TECNOMAGIA II: Intervenção no Fluxo da Realidade

A persona do mago possui também uma relação estreita com a convivência com os “tabus” preestabelecidos pelas gerações anteriores, podendo ele posicionar-se tanto passivo à elas quanto se colocar contrário ou simplesmente ignorar tais códigos vigentes. Identificamos essa relação quanto a política dos tabus sociais principalmente ao se tratar das questões de natureza e identidade sexual, conforme sua dinâmica na vida cotidiana da sociedade da qual faz parte. Um exemplo disso pode ser as normatizações de práticas xamânico-taoistas na china pré revolução cultural maoista, onde os seguidores dessa crença eram conhecidos por praticarem métodos de controle do orgasmo e a vacuidade similares aos tantrica da mão esquerda (que ritualizam o sexo como “maithuna”), a despeito da moral confucionista e sua codificação dos papeis sexuais masculino e feminino diante do dever junto a sociedade e ao imperador. O corpo como meio de excitação e privação fora de um conceito de natureza é próprio de muitos desses agentes místicos, que viam em tais práticas os meios adequados para grandes alterações de consciência e transformações na realidade. Não é diferente, apenas outro contexto, a questão das identidades sexuais, relacionais ou a cultura “Queer”, uma forte manifestação das transformações dos conceitos de gênero e sexualidade através de uma roupagem contemporânea, mas ainda sim, uma manifestação de enfrentamento frente a séculos de um peso de hegemonia heterossexual reguladora.

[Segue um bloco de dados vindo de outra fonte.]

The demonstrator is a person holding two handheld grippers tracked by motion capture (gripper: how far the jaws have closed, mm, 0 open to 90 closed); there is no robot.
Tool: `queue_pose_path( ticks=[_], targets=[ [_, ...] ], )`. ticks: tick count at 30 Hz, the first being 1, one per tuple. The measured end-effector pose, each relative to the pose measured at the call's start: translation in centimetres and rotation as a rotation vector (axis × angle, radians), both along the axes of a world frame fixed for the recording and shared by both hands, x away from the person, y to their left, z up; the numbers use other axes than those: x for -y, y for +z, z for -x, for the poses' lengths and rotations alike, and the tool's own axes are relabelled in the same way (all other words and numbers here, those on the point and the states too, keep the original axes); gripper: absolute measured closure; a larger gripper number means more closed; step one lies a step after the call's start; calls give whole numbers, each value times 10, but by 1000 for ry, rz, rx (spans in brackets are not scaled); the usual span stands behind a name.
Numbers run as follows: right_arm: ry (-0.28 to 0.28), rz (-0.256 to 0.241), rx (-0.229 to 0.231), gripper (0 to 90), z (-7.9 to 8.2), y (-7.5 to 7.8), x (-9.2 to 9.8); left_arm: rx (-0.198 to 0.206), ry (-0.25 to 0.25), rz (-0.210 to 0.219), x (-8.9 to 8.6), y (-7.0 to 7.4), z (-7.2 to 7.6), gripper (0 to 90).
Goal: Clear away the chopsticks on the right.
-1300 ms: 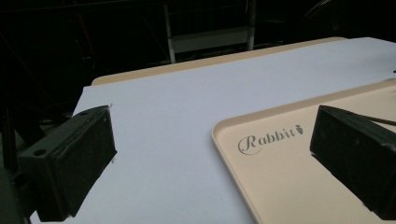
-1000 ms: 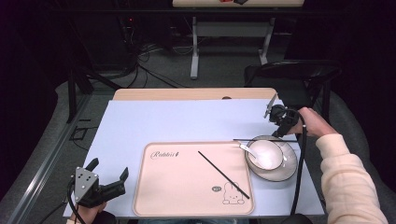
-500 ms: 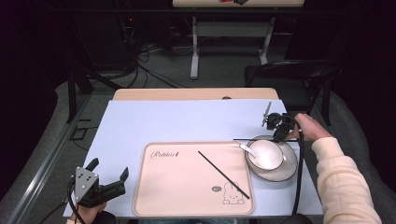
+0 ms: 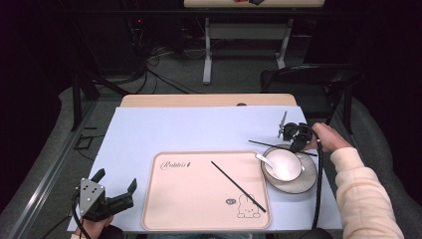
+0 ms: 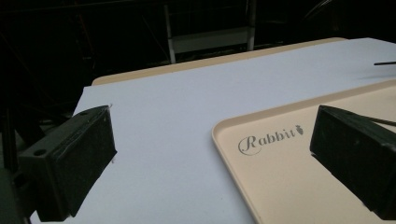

O fato é que o (tecno)mago, assim como o ativista, lida com a arma simbólica como enfrentamento junto a uma sociedade normativa, desrespeitosa e massacrante. Seu rito contextador ressignifica os antigos ritos de levante tribal para a guerra, transformando a realidade contrária em um campo de dinâmicas operantes, de longa duração e de conscientização geracional. As questões de embates já não são mais aquelas de expulsão de espíritos malígnos, curas milagorsas e vitórias tribais, mas o anticapitalismo, anticorrupção, democracia real, energia limpa e consciência ecológica são algumas dessas lutas. As tribos globais não se comunicam telepaticamente, mas em tempo real, na velocidade das trocas de dados, ativando questões e reflexões em velocidades altíssimas e gerando ações diretas cada vez mais pungentes e de estratégias mistas. Para se ter uma ideia, basta comparar a origem recente do uso dos flashmobs (nos movimentos antiglobalizantes nos EUA, na Itália, México e Canadá) e as grandes mobilizações globais atuais, a exemplo da (cáustica) Primavera Árabe e o movimento dos Occupy World e os ativismos antinucleares em Fukushima.
O problema envolvendo as questões atuais globais e locais, a questão das identidades sexuais, religiosas e étnicas, a questão da liberdade e da responsabilidade dos indivíduos e dos grupos frente a manutenção de uma consciência ecológica e um viver sustentável no Mundo, tudo isso implica em uma questão tecnomágica, seja qual for a estratégia de ativação e resignificação da realidade , seja qual for seus códigos.